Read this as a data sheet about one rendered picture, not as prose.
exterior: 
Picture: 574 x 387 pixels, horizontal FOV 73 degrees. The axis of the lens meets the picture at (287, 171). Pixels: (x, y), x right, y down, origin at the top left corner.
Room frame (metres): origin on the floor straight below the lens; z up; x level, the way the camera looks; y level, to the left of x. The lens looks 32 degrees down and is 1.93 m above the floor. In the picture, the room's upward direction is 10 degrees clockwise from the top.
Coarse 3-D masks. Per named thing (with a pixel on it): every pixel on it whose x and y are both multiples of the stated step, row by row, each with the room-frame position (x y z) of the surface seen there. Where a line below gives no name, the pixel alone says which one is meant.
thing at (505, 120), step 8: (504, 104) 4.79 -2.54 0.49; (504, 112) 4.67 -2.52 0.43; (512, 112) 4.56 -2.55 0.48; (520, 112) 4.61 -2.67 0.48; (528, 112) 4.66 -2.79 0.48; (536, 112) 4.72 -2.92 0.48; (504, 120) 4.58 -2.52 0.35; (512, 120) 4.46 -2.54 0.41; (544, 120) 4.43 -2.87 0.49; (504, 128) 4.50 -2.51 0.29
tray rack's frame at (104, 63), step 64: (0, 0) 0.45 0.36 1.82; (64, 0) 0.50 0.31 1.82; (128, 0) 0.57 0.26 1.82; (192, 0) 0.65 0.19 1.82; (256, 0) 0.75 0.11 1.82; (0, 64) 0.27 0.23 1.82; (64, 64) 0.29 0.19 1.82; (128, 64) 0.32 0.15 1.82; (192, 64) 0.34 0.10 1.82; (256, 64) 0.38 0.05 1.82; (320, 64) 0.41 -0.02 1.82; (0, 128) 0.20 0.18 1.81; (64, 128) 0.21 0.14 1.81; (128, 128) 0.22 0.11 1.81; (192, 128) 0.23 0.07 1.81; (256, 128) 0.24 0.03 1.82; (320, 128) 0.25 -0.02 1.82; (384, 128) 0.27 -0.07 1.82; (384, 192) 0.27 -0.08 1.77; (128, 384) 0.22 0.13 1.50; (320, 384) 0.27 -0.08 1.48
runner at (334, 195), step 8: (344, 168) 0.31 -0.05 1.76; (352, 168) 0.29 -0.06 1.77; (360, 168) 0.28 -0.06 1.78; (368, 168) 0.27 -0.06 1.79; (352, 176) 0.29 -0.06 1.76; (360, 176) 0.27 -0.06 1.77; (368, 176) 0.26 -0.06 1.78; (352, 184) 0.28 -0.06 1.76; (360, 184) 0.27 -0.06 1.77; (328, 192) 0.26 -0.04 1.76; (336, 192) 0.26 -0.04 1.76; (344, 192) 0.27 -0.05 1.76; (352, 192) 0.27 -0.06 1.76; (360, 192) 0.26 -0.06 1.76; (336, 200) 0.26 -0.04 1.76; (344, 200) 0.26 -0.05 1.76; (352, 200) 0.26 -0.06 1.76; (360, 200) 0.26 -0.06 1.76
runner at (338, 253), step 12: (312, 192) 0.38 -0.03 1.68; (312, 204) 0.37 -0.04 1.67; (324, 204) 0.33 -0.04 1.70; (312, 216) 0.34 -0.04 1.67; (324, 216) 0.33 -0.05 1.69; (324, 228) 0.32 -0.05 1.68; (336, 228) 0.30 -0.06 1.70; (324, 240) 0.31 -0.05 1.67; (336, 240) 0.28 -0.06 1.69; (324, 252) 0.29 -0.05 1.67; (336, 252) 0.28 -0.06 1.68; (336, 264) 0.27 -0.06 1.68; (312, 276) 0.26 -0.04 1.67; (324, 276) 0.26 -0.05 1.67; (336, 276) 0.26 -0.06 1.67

» WORK INSTRUCTION:
Word for word, repeat each line of the listing.

» SOLUTION TO THIS PROBLEM:
Read this as a data sheet about one rendered picture, not as prose.
exterior: 
Picture: 574 x 387 pixels, horizontal FOV 73 degrees. The axis of the lens meets the picture at (287, 171). Pixels: (x, y), x right, y down, origin at the top left corner.
Room frame (metres): origin on the floor straight below the lens; z up; x level, the way the camera looks; y level, to the left of x. The lens looks 32 degrees down and is 1.93 m above the floor. In the picture, the room's upward direction is 10 degrees clockwise from the top.
Coarse 3-D masks. Per named thing (with a pixel on it): every pixel on it whose x and y are both multiples of the stated step, row by row, each with the room-frame position (x y z) of the surface seen there. Where a line below gives no name, the pixel alone says which one is meant.
thing at (505, 120), step 8: (504, 104) 4.79 -2.54 0.49; (504, 112) 4.67 -2.52 0.43; (512, 112) 4.56 -2.55 0.48; (520, 112) 4.61 -2.67 0.48; (528, 112) 4.66 -2.79 0.48; (536, 112) 4.72 -2.92 0.48; (504, 120) 4.58 -2.52 0.35; (512, 120) 4.46 -2.54 0.41; (544, 120) 4.43 -2.87 0.49; (504, 128) 4.50 -2.51 0.29
tray rack's frame at (104, 63), step 64: (0, 0) 0.45 0.36 1.82; (64, 0) 0.50 0.31 1.82; (128, 0) 0.57 0.26 1.82; (192, 0) 0.65 0.19 1.82; (256, 0) 0.75 0.11 1.82; (0, 64) 0.27 0.23 1.82; (64, 64) 0.29 0.19 1.82; (128, 64) 0.32 0.15 1.82; (192, 64) 0.34 0.10 1.82; (256, 64) 0.38 0.05 1.82; (320, 64) 0.41 -0.02 1.82; (0, 128) 0.20 0.18 1.81; (64, 128) 0.21 0.14 1.81; (128, 128) 0.22 0.11 1.81; (192, 128) 0.23 0.07 1.81; (256, 128) 0.24 0.03 1.82; (320, 128) 0.25 -0.02 1.82; (384, 128) 0.27 -0.07 1.82; (384, 192) 0.27 -0.08 1.77; (128, 384) 0.22 0.13 1.50; (320, 384) 0.27 -0.08 1.48
runner at (334, 195), step 8: (344, 168) 0.31 -0.05 1.76; (352, 168) 0.29 -0.06 1.77; (360, 168) 0.28 -0.06 1.78; (368, 168) 0.27 -0.06 1.79; (352, 176) 0.29 -0.06 1.76; (360, 176) 0.27 -0.06 1.77; (368, 176) 0.26 -0.06 1.78; (352, 184) 0.28 -0.06 1.76; (360, 184) 0.27 -0.06 1.77; (328, 192) 0.26 -0.04 1.76; (336, 192) 0.26 -0.04 1.76; (344, 192) 0.27 -0.05 1.76; (352, 192) 0.27 -0.06 1.76; (360, 192) 0.26 -0.06 1.76; (336, 200) 0.26 -0.04 1.76; (344, 200) 0.26 -0.05 1.76; (352, 200) 0.26 -0.06 1.76; (360, 200) 0.26 -0.06 1.76
runner at (338, 253), step 12: (312, 192) 0.38 -0.03 1.68; (312, 204) 0.37 -0.04 1.67; (324, 204) 0.33 -0.04 1.70; (312, 216) 0.34 -0.04 1.67; (324, 216) 0.33 -0.05 1.69; (324, 228) 0.32 -0.05 1.68; (336, 228) 0.30 -0.06 1.70; (324, 240) 0.31 -0.05 1.67; (336, 240) 0.28 -0.06 1.69; (324, 252) 0.29 -0.05 1.67; (336, 252) 0.28 -0.06 1.68; (336, 264) 0.27 -0.06 1.68; (312, 276) 0.26 -0.04 1.67; (324, 276) 0.26 -0.05 1.67; (336, 276) 0.26 -0.06 1.67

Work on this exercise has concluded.